TASK GOAL »
Each record that follows is to be reproduced character for character, pictures excepted.

^^^^^^^^

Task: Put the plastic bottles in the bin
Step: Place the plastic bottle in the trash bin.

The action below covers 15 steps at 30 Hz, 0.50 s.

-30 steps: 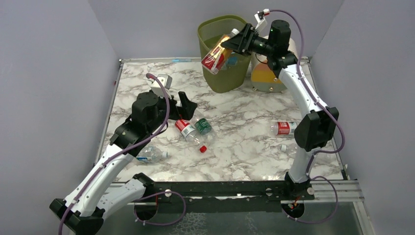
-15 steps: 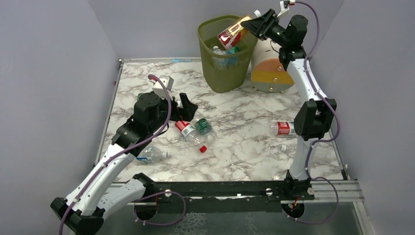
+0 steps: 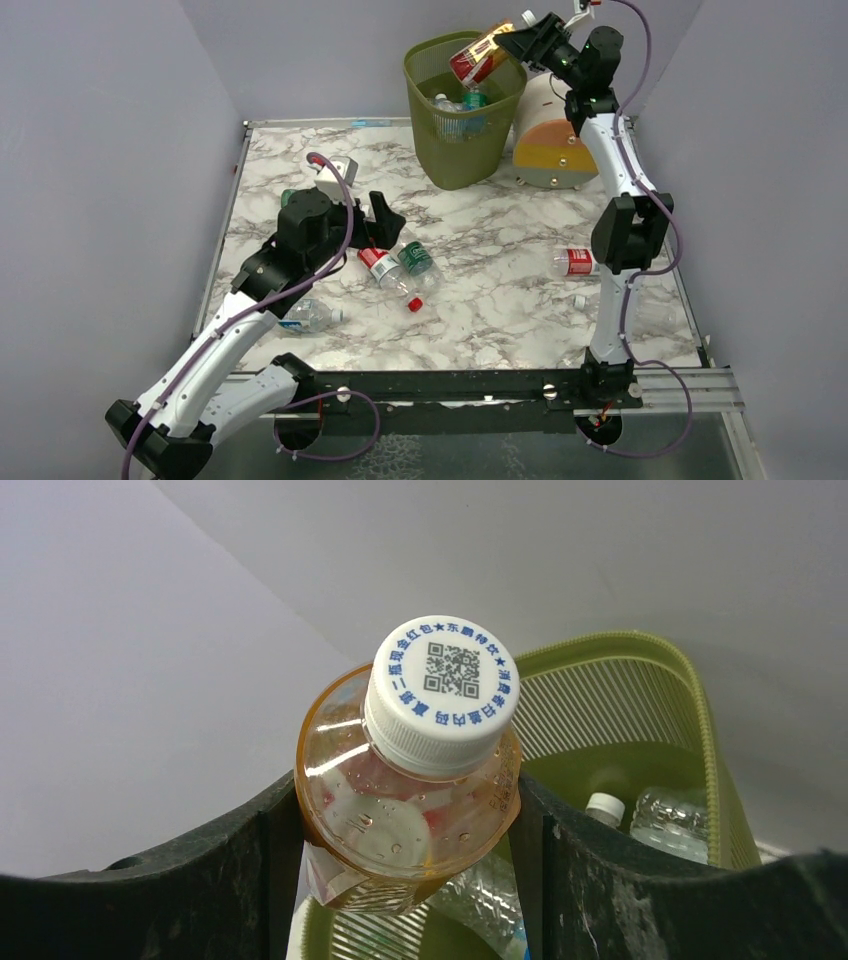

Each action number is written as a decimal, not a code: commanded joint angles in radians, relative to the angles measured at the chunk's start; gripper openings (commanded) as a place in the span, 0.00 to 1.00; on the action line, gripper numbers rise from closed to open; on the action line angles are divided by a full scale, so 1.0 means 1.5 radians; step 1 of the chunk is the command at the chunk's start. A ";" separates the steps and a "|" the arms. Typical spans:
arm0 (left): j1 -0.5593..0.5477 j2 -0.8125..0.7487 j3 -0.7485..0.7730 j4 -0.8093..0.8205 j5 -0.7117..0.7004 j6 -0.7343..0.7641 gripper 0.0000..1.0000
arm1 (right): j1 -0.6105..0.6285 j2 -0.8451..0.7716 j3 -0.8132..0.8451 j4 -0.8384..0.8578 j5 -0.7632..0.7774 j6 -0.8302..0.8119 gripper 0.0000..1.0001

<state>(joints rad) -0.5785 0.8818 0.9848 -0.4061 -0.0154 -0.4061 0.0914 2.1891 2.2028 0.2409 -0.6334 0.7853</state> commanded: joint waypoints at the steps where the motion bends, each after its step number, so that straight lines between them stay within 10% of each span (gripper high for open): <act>1: -0.004 0.009 0.010 0.010 0.014 0.006 0.99 | 0.010 0.011 -0.011 0.023 -0.008 -0.038 0.63; 15: -0.004 0.027 0.010 0.014 0.025 0.004 0.99 | 0.054 -0.008 0.002 -0.143 0.036 -0.215 0.86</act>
<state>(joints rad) -0.5785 0.9234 0.9848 -0.4061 -0.0044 -0.4030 0.1589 2.2051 2.1899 0.1078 -0.6216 0.5610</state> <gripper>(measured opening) 0.989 0.830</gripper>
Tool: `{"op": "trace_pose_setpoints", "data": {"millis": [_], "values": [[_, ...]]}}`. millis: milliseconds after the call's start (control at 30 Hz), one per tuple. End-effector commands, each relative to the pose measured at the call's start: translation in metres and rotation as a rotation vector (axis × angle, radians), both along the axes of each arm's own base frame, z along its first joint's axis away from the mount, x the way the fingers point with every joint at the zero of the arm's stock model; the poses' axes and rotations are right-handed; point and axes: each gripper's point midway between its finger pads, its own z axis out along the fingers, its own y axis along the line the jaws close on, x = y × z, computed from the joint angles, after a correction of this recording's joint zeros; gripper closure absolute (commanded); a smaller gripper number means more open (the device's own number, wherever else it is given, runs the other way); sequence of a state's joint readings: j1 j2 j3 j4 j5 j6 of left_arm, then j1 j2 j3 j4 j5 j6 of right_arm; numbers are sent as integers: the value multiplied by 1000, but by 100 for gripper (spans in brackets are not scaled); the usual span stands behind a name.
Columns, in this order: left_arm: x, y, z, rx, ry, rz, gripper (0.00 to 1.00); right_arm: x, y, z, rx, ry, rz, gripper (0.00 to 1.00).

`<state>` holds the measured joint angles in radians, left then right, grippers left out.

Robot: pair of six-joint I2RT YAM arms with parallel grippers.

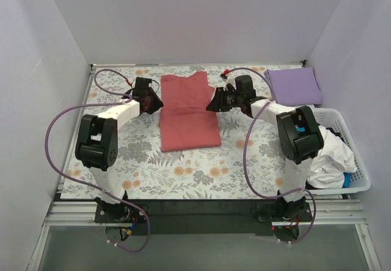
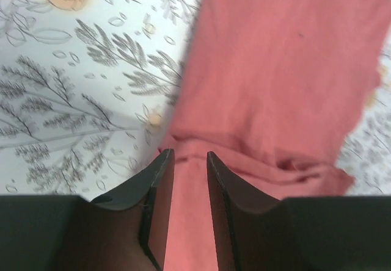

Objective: Fold and stack the t-shirts
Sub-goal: Fold the tshirt

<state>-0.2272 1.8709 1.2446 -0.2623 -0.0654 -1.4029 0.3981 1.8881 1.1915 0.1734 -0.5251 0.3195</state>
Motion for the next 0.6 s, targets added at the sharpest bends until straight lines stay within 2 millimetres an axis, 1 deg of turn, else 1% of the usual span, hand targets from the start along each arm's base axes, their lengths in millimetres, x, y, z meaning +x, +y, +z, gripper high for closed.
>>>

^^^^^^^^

RESPONSE TO THE EXERCISE »
Task: Put the plastic bottles in the bin
Step: Place the plastic bottle in the trash bin.

The action below covers 15 steps at 30 Hz, 0.50 s.

-30 steps: 
-15 steps: 
+0 steps: 

Each action number is written as a decimal, not a code: commanded joint angles in radians, relative to the angles measured at the chunk's start; gripper openings (commanded) as a place in the span, 0.00 to 1.00; on the action line, gripper numbers rise from closed to open; on the action line angles are divided by a full scale, so 1.0 means 1.5 radians; step 1 of the chunk is the command at the chunk's start. A ";" separates the steps and a "|" the arms. Typical spans:
arm0 (left): j1 -0.5593..0.5477 j2 -0.8125..0.7487 j3 -0.7485..0.7730 j4 -0.8093..0.8205 j5 -0.7117..0.7004 j6 -0.7343..0.7641 gripper 0.0000..1.0000
arm1 (right): j1 -0.6105..0.6285 j2 -0.8451..0.7716 j3 -0.8132..0.8451 j4 -0.8384..0.8578 j5 -0.7632..0.7774 j6 -0.8302..0.8119 gripper 0.0000..1.0001

<state>(joints rad) -0.5785 0.8818 0.9848 -0.4061 -0.0154 -0.4061 0.0914 2.1891 2.2028 0.2409 -0.6334 0.7853</state> commanded: joint waypoints at the steps where the motion bends, each after its step number, so that straight lines between them stay within 10% of each span (gripper high for open): <act>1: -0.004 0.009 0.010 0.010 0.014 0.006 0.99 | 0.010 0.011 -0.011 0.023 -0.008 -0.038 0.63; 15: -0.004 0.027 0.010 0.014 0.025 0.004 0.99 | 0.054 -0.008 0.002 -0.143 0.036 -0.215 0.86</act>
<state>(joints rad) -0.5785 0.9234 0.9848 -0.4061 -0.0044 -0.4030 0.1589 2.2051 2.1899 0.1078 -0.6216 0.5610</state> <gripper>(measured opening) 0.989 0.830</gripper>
Tool: `{"op": "trace_pose_setpoints", "data": {"millis": [_], "values": [[_, ...]]}}`. millis: milliseconds after the call's start (control at 30 Hz), one per tuple. End-effector commands, each relative to the pose measured at the call's start: translation in metres and rotation as a rotation vector (axis × angle, radians), both along the axes of each arm's own base frame, z along its first joint's axis away from the mount, x the way the fingers point with every joint at the zero of the arm's stock model; the poses' axes and rotations are right-handed; point and axes: each gripper's point midway between its finger pads, its own z axis out along the fingers, its own y axis along the line the jaws close on, x = y × z, computed from the joint angles, after a correction of this recording's joint zeros; gripper closure absolute (commanded); a smaller gripper number means more open (the device's own number, wherever else it is given, runs the other way); sequence of a state's joint readings: j1 j2 j3 j4 j5 j6 of left_arm, then j1 j2 j3 j4 j5 j6 of right_arm; numbers are sent as integers: the value multiplied by 1000, but by 100 for gripper (spans in brackets are not scaled); the usual span stands behind a name.
Columns, in this order: left_arm: x, y, z, rx, ry, rz, gripper (0.00 to 1.00); right_arm: x, y, z, rx, ry, rz, gripper (0.00 to 1.00).

`<state>` holds the measured joint angles in radians, left then right, grippers left out.

Robot: pair of six-joint I2RT YAM arms with parallel grippers.


Objective: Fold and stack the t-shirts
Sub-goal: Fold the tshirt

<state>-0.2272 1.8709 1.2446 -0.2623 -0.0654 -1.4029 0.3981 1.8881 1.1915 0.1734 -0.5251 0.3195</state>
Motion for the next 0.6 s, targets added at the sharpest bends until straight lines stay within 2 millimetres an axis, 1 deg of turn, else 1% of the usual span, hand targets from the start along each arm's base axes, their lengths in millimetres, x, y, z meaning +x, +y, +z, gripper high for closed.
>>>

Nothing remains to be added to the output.